Junto a la corrupción y a la ausencia de ideas para diseñar políticas para la mejora de las condiciones de vida de los ciudadanos, otro de los factores que incide en la crisis de los partidos y consiguiente desafección ciudadana reside en la preparación profesional de los políticos. En otros términos, ¿deben los políticos dispone de competencias acreditadas para el manejo y dirección de la cosa pública?. ¿Exigen los ciudadanos a los políticos un razonable nivel profesional para ser sus representantes en el proceso de elaboración de las leyes, en la realización de políticas públicas concretas o en la tarea de oposición?.
Según parece, los ciudadanos, más en una época de crisis, desean que quienes se dedican a la muy noble y relevante administración y gestión de la cosa pública, sean personas con razonables competencias profesionales porque, en efecto, la tarea que tienen entre manos es de suma importancia para la mejora de las condiciones de vida de los ciudadanos. Por eso, cuándo trasciende en la opinión pública el curriculum de alguna persona que ha sido llamada a altas responsabilidades públicas, el comentario del pueblo es, además de inevitable, certero, pues es menester exigir un exigente nivel cultural y profesional. Y, desde luego, pienso que también quienes vayan a la actividad política deben tener, por obvias razones, resuelta su vida profesional. Si se hiciera una encuesta sobre este particular, difícil de realizar también por obvias razones, nos quedaríamos sorprendidos.
En este ambiente, la política se demoniza y para muchos ciudadanos no es más que un reducto de adictos al mando, donde abrevan, desde los mayores especialistas en la adulación, hasta quienes precisan enfermizamente de autoafirmación y autoestima pasando por los que desean lucrarse lo más rápido posible.
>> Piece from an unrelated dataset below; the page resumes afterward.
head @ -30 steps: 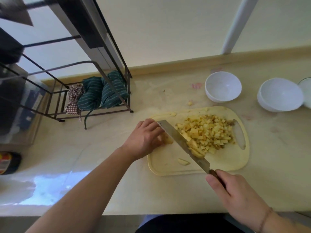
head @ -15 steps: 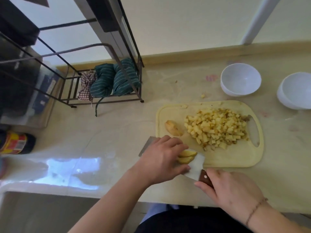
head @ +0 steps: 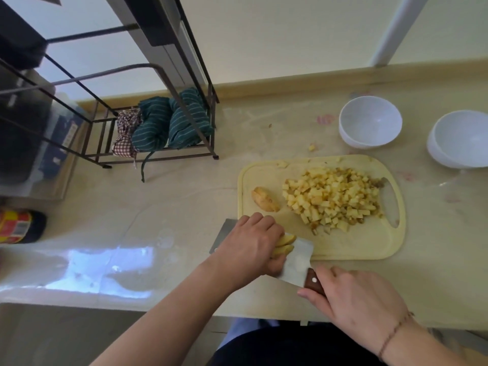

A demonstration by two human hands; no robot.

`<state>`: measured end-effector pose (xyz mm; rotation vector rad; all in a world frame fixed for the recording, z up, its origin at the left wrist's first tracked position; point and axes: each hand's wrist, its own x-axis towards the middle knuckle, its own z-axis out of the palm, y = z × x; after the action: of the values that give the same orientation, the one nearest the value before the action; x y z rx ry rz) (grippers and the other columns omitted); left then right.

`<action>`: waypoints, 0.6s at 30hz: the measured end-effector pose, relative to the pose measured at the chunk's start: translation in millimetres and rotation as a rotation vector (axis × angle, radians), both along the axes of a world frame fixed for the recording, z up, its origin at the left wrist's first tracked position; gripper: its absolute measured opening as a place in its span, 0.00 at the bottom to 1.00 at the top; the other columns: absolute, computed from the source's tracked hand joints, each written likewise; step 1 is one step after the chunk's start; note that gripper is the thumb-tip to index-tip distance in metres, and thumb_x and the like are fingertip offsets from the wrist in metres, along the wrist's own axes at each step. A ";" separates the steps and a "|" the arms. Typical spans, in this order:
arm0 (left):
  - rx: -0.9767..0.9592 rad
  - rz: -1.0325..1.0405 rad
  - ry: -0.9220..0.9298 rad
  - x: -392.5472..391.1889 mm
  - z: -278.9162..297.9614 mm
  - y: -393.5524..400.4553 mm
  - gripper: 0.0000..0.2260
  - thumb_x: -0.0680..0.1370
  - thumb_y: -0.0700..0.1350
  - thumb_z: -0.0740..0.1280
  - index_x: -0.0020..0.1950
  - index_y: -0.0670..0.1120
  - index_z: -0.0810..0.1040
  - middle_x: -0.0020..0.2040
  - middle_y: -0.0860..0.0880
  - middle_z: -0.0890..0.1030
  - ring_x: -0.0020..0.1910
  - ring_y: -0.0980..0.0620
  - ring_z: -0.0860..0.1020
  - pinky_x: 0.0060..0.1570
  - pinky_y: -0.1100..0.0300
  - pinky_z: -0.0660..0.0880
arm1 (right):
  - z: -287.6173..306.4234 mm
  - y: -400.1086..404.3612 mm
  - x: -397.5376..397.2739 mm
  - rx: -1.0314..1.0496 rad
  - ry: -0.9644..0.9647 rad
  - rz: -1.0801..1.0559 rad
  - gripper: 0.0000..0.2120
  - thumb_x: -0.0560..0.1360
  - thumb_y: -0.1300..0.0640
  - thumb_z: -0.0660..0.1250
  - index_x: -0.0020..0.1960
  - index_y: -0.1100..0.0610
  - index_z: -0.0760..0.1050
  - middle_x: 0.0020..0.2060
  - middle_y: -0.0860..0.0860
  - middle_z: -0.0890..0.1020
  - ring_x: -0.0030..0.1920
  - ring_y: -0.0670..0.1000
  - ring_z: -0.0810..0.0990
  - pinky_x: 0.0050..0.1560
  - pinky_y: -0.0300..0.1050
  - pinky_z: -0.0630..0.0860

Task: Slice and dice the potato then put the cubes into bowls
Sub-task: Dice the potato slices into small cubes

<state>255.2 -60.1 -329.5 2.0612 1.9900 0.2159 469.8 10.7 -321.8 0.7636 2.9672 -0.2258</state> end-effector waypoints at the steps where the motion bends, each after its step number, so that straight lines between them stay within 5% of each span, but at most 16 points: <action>1: -0.004 0.011 0.015 -0.9 0.1 2.4 0.18 0.73 0.58 0.59 0.46 0.47 0.81 0.40 0.50 0.78 0.39 0.47 0.77 0.40 0.56 0.75 | 1.3 -0.1 1.8 0.007 0.002 0.001 0.29 0.76 0.34 0.48 0.35 0.53 0.76 0.19 0.51 0.70 0.14 0.50 0.68 0.20 0.38 0.51; 7: -0.049 0.074 0.072 -28.9 -11.3 24.0 0.21 0.73 0.56 0.58 0.52 0.45 0.83 0.46 0.47 0.81 0.46 0.44 0.79 0.46 0.50 0.76 | 7.6 1.7 22.2 0.016 0.066 -0.023 0.35 0.80 0.34 0.39 0.33 0.52 0.75 0.18 0.49 0.71 0.13 0.49 0.68 0.20 0.37 0.51; 13: 0.107 -0.002 0.039 -50.9 -25.8 24.3 0.15 0.78 0.53 0.62 0.57 0.48 0.83 0.52 0.50 0.81 0.50 0.45 0.78 0.48 0.50 0.75 | 11.3 13.2 73.8 0.021 0.101 0.011 0.35 0.80 0.33 0.43 0.35 0.54 0.78 0.20 0.51 0.74 0.14 0.52 0.70 0.13 0.40 0.61; 18: 0.326 0.118 -0.068 -46.7 -42.5 6.5 0.10 0.81 0.48 0.68 0.60 0.46 0.83 0.55 0.47 0.80 0.53 0.43 0.77 0.52 0.49 0.73 | 11.0 25.7 117.5 0.042 0.147 -0.075 0.35 0.78 0.33 0.50 0.34 0.58 0.79 0.23 0.52 0.77 0.19 0.52 0.75 0.18 0.44 0.71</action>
<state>208.5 -53.6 -372.0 2.0859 2.1531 0.6652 587.3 36.4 -310.8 0.9028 3.0925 -0.2335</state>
Es decir, si se baja el nivel de la competencia profesional para la política y lo percibe la población, tarde o temprano se producirá la desafección, apatía e indiferencia que caracteriza peligrosamente el panorama general en el que vivimos.
Así las cosas, no pocas personas con trayectoria profesional, con prestigio y con la vida resuelta poco o nada quieren saber de la política pues muchas veces van a tener que trabajar, y a veces en relación de jerarquía, con personas de escaso bagaje profesional que necesita ocupar tal o cual posición para sobrevivir física o psicológicamente. No digamos las relaciones que se producen entre personas que van a la política a aportar y quienes están en las organizaciones partidarias precisamente para aprovecharse de la competencia o capacidad de aquéllos.
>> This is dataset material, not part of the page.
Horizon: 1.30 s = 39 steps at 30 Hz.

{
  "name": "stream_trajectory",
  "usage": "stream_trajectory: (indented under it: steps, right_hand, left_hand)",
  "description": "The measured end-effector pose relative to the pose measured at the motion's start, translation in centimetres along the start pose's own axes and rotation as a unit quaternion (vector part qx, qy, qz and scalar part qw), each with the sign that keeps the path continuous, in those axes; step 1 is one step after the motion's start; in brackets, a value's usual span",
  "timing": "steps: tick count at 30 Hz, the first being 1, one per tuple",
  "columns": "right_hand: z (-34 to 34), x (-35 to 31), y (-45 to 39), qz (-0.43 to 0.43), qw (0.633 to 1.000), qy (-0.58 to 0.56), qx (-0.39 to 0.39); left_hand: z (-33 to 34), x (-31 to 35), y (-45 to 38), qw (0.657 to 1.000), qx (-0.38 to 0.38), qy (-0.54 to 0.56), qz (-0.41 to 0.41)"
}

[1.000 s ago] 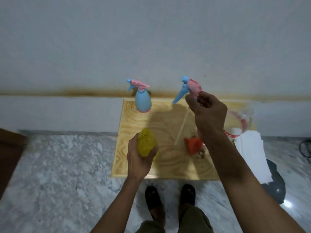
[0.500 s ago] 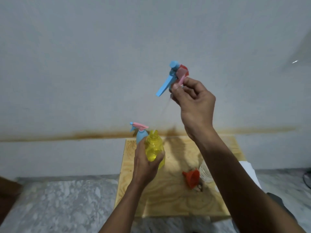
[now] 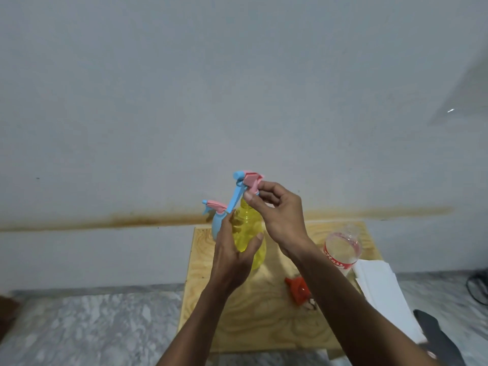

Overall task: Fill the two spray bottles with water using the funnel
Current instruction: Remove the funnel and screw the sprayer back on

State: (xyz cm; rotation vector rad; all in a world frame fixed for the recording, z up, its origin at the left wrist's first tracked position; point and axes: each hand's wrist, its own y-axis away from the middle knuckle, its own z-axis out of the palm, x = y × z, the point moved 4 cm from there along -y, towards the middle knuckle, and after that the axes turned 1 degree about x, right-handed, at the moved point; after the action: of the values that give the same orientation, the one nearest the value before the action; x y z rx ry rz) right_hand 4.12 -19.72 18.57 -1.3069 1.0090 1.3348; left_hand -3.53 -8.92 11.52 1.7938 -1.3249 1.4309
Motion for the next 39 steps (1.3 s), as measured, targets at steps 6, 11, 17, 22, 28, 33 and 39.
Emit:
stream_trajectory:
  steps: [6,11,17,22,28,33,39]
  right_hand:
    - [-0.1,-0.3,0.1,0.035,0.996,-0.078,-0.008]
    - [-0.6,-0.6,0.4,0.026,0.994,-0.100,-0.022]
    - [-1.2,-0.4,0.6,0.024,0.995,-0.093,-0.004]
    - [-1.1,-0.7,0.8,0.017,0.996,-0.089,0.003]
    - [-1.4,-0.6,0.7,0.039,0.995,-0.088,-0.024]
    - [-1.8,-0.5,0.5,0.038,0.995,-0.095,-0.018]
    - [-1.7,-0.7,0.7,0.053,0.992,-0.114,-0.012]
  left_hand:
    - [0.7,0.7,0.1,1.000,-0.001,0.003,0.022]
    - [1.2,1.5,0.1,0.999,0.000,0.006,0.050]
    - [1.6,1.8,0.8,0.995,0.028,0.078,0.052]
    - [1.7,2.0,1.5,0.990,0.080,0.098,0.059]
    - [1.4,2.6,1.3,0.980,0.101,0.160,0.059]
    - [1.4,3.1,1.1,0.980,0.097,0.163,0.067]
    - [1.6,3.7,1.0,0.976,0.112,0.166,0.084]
En este contexto se ha propuesto la teoría de la puerta giratoria. Es decir, convocar a los cargos públicos a destacados profesionales que una vez pasado un cierto tiempo regresan a sus actividades profesionales anteriores. Por ejemplo, abogados, médicos, economistas. Sin embargo, como nada hay perfecto bajo el sol, esta opción no siempre funciona bien. Que se lo pregunten, si no a Manuel Pizarro. A veces porque estos profesionales no conocen el funcionamiento real de los partidos, a veces porque la vuelta, salvo en el caso de los funcionarios, no es quizás en las mismas condiciones, a veces porque estos perfiles cortan amarras y se introducen, con todas las consecuencias y a largo plazo, en la vida política.
Una posible solución es formar desde los partidos a los cargos y a los empleados, como hace cualquier empresa. No está mal aunque sabemos lo que, al menos hasta ahora, se hace en este punto. Otra posibilidad es que los partidos y los gobiernos encarguen a instituciones académicas especializadas esta tarea. Tampoco está mal siempre que sea para completar o actualizar una formación previa porque de lo contrario se estaría pagando con fondos de la ciudadanía la formación inicial de personas que ya deberían haberla adquirido para acceder a la política.
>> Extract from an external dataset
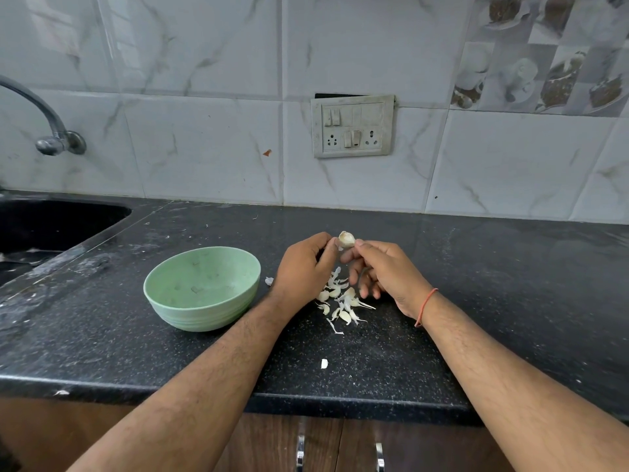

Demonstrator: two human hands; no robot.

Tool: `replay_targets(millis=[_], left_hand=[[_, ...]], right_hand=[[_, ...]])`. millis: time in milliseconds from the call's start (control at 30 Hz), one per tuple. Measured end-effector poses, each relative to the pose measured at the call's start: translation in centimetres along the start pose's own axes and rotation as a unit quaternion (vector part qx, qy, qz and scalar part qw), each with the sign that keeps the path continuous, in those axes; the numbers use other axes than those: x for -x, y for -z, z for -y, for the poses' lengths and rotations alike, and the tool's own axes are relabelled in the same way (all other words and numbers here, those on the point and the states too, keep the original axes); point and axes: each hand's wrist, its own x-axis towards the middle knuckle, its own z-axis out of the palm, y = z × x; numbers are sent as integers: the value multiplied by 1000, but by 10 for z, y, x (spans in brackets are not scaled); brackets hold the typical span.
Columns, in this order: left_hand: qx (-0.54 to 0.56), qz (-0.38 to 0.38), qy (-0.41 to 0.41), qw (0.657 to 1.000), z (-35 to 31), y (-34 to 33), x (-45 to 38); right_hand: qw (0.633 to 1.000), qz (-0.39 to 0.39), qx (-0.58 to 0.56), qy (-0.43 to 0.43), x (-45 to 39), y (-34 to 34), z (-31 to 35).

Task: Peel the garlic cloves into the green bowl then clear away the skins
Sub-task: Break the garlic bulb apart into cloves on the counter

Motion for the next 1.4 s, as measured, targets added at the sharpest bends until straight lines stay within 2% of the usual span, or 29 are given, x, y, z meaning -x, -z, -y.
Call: replay_targets(millis=[167, 367, 600, 767, 867, 967, 1067, 1233, 1400], left_hand=[[-18, -23, 36, 999, 5, 2, -4], [-118, 40, 37, 992, 9, 2, 2], [-141, 57, 42, 987, 7, 5, 4], [-141, 4, 30, 990, 1, 9, 3], [-124, 14, 51, 991, -4, 10, 3], [-71, -16, 41, 996, -2, 8, 3], [-69, -35, 33, 996, -1, 7, 3], [-5, 13, 37, 999, -4, 3, 3], [62, 45, 11, 997, -7, -1, 1]], right_hand=[[999, -49, 19, 10, -2, 2, -3], [987, -133, 78, 34, -5, 1, -10], [979, -127, 147, 59, -8, 0, -14], [976, -129, 159, 70, -8, 0, -14], [974, -129, 174, 72, -9, 0, -14], [971, -130, 184, 84, -7, 0, -12], [964, -119, 205, 118, -4, -2, -10], [952, -99, 230, 174, 2, -11, -4], [956, -92, 210, 184, 4, -17, -2]])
En fin, la competencia profesional de los políticos parece que es exigida por la ciudadanía. Hoy, bien lo sabemos, no hay más que mirar a un lado y otro, en términos generales el nivel profesional de la clase política es el que es. Por eso, no es de extrañar que la ciudadanía, poco a poco, se vaya distanciando de una actividad que ellos quieren reservar a aquellas personas preparadas y con competencia para trabajar de verdad en la mejora de las condiciones de vida de la ciudadanía.